September 16, 1995
Web posted at: 3:00 p.m. EDT
From Correspondent Christiane Amanpour
SARAJEVO, Bosnia-Herzegovina (CNN) -- The Sarajevo airport may be open, but the city is still under siege almost two full days after the start of a 72-hour halt in NATO air strikes.
"Conceptually a siege is lifted when all people have access to all roads to all areas of the city," said U.N. spokesman Chris Gunness. "That is a pipe dream at the moment." (110K .aiff sound or 110K .wav sound)
Although the Bosnian Serbs have allowed the airport and two
roads to reopen, residents of Sarajevo can neither fly nor
drive out of Sarajevo. Transportation is reserved for relief
aid only, and that frustrates Sarajevans.

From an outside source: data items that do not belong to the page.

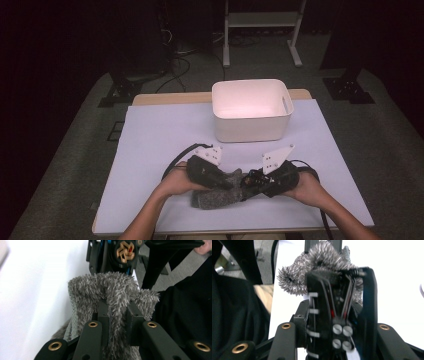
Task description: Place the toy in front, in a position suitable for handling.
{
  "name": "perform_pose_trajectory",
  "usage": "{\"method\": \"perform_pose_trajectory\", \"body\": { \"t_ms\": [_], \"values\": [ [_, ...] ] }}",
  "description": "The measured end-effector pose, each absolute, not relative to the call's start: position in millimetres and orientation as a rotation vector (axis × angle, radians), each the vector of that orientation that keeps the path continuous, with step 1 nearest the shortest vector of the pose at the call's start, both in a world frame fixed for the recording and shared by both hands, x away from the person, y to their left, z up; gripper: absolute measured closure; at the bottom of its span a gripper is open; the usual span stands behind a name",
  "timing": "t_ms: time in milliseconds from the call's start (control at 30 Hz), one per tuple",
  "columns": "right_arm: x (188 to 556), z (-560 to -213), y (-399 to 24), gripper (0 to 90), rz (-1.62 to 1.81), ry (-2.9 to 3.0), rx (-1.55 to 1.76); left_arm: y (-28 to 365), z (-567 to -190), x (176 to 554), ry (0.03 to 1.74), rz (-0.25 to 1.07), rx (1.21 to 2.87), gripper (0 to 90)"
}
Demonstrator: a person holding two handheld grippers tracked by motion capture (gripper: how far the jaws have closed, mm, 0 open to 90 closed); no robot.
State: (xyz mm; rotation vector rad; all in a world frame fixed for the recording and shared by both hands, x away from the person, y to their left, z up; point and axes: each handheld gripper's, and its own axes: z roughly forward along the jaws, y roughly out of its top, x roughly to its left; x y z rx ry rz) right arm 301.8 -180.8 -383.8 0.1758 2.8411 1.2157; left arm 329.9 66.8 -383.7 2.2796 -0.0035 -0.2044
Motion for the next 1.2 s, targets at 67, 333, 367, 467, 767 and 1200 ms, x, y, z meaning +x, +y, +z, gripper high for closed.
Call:
{"method": "perform_pose_trajectory", "body": {
  "t_ms": [67, 333, 367, 467, 767, 1200],
  "values": [
    [300, -385, -187, 55.9, 1.181, 2.845, 0.175, 62, -386, 330, -0.006, -0.208, 2.287, 78.0],
    [294, -396, -206, 55.5, 1.160, 2.842, 0.202, 46, -388, 326, -0.026, -0.201, 2.307, 78.6],
    [293, -397, -208, 55.4, 1.157, 2.842, 0.211, 44, -387, 326, -0.032, -0.203, 2.309, 78.7],
    [290, -401, -214, 55.2, 1.147, 2.841, 0.221, 39, -387, 325, -0.043, -0.203, 2.317, 78.7],
    [289, -421, -230, 55.6, 1.123, 2.859, 0.287, 27, -385, 324, -0.072, -0.191, 2.362, 78.6],
    [296, -429, -222, 55.4, 1.083, 2.879, 0.267, 38, -384, 326, -0.045, -0.161, 2.382, 78.5]
  ]
}}
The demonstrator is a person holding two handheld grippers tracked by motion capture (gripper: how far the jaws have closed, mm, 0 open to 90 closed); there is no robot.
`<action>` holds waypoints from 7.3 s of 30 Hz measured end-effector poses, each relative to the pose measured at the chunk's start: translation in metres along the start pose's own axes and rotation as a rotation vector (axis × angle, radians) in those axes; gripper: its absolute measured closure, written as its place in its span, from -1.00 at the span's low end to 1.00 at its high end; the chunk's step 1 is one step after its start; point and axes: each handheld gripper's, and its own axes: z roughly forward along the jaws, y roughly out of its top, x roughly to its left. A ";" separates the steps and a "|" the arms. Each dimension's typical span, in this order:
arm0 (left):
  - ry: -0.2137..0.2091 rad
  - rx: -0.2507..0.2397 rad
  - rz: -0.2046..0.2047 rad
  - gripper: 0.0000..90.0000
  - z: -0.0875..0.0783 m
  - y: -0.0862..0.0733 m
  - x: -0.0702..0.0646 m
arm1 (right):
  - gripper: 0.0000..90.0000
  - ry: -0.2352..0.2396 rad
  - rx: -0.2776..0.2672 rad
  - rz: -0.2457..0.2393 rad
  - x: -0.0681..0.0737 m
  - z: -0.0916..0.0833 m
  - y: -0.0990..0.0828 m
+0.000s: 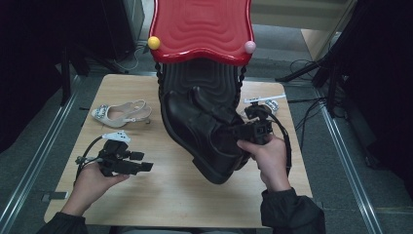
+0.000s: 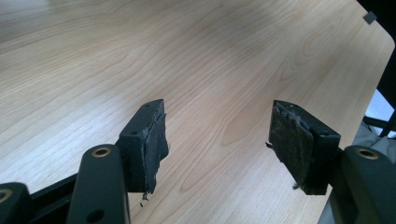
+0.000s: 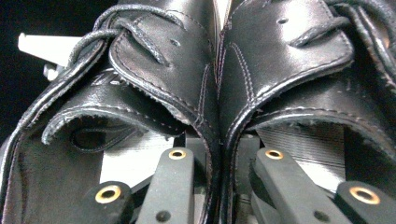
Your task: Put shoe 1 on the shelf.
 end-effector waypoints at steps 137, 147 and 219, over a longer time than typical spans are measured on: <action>-0.091 -0.117 0.264 1.00 -0.052 0.234 -0.032 | 0.33 -0.112 -0.135 -0.209 -0.011 0.052 -0.016; -0.074 -0.133 0.285 1.00 -0.050 0.291 -0.037 | 0.56 -0.114 -0.152 -0.219 -0.019 0.053 -0.015; -0.014 -0.159 0.242 1.00 -0.025 0.342 -0.011 | 1.00 -0.151 -0.146 -0.146 -0.049 0.063 0.032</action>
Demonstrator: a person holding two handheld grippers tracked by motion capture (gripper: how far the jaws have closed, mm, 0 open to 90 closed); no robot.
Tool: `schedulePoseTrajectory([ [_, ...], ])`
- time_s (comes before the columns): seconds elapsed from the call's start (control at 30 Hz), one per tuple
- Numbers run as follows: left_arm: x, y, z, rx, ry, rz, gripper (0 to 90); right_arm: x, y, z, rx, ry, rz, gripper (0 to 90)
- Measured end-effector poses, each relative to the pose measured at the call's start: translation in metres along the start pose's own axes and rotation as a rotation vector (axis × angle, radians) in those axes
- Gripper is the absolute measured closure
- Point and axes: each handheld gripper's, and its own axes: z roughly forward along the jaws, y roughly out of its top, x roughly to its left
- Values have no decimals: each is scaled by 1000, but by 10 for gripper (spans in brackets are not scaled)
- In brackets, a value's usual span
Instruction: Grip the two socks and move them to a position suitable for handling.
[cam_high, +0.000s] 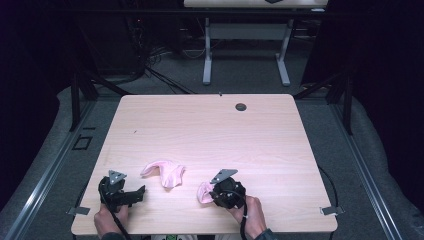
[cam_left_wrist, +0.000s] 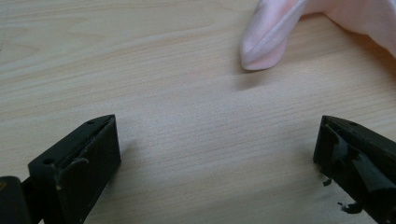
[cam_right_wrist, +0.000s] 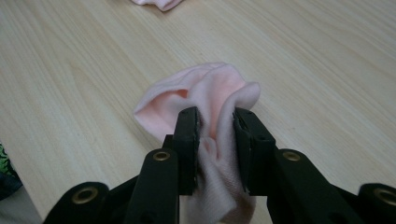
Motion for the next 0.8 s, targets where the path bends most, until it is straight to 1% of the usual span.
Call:
schedulePoseTrajectory([
  [0.1,0,0,0,-1,1,1,4,-7,-5,-8,-9,-13,6,712],
  [0.17,0,0,0,0,0,0,4,-13,-9,-13,-17,-12,16,711],
  [0.23,0,0,0,0,0,1,3,-18,-14,-16,-6,-21,20,709],
  [0.27,0,0,0,0,0,0,3,-20,-17,-16,-13,-14,31,708],
  [0.3,0,0,0,0,0,1,4,-22,-20,-16,-5,-16,27,704],
  [0.33,0,0,0,0,1,1,3,-23,-23,-16,2,-23,34,697],
  [0.37,0,0,0,-1,1,1,3,-24,-25,-15,7,-16,38,680],
  [0.4,0,0,0,-1,1,1,4,-26,-28,-14,21,-23,35,642],
  [0.47,0,0,0,-1,1,1,4,-28,-32,-12,35,-32,48,507],
  [0.5,0,0,0,-1,3,3,4,-30,-34,-14,31,-36,54,417],
  [0.53,0,0,0,-1,3,3,4,-32,-37,-16,11,-29,71,310],
  [0.57,0,0,0,0,1,2,4,-34,-39,-18,2,-20,85,271],
  [0.6,0,0,0,-1,1,2,5,-37,-41,-20,-10,-17,94,262],
  [0.63,0,0,0,-1,0,1,6,-39,-43,-22,-26,-16,114,257],
  [0.7,0,0,0,0,0,-2,6,-44,-47,-25,-25,-16,132,256],
  [0.77,-1,0,-1,5,9,-13,6,-48,-51,-29,-28,-25,143,264],
  [0.8,-1,1,-1,15,1,-7,5,-49,-53,-30,-36,-25,149,262],
])
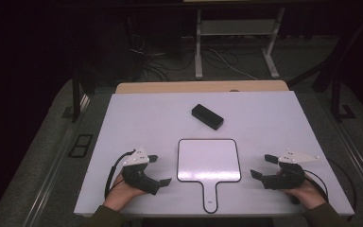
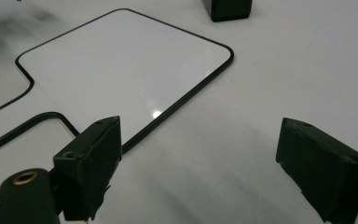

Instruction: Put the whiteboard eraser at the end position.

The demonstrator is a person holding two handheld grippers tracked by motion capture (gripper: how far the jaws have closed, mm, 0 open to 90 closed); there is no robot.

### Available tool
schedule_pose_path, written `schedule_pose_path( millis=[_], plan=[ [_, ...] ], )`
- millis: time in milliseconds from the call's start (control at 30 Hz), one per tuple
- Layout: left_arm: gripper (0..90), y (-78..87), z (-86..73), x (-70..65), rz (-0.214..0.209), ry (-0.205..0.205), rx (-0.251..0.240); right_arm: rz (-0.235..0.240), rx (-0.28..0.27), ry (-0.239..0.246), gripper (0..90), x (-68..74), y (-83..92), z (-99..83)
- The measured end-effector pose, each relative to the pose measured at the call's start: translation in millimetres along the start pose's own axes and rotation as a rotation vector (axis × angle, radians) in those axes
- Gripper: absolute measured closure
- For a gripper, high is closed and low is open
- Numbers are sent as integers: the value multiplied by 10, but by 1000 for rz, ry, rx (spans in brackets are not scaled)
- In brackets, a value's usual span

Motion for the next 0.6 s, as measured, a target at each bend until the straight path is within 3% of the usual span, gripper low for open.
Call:
schedule_pose_path(
  millis=[600],
  plan=[
    [0, -9, -4, 11, -1, -2, 5, 1, 18, 21, 129, 14, -14, -9]
  ],
)
Point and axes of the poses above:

"If we can't go out and travel there's no sense in saying the city's open," says Omar, a barber. (26K .aiff sound or 26K .wav sound in Serbo-Croatian)
And there's no sense in getting too excited too soon, they say. Humanitarian aid doesn't include running water, gas or electricity. The Sarajevo laundry is located in the river, protected by a bridge and plastic barricades. And snipers aren't moving back their weapons.
Still, some things have changed. Rare fruit piles up at the market. Prices are plummeting -- it's a start. And some residents are optimistic.
"Now we are going to have long Indian summer and we are going to have long spring of freedom," one man said."
But just in case they have to spend a fourth winter under siege, everyone hopes that at least firewood will be cheaper.
While all eyes are on Sarajevo and on the peace negotiations, elsewhere in Bosnia diplomacy is being waged by force on the ground. Allied Bosnian and Croat forces are rapidly gaining land in the west -- insurance in case the Serbs don't want to leave the land they're meant to give up under the peace plan.
Serb forces appear to be putting up little resistance, and, as in Sarajevo, civilians pay the price. Tens of thousands of Bosnian Serbs are on the road again, seeking shelter and safety further from the guns.
Back in the capital, the culture crowd takes in an exhibition of war photos, praying that this is the last year theirs wins first prize.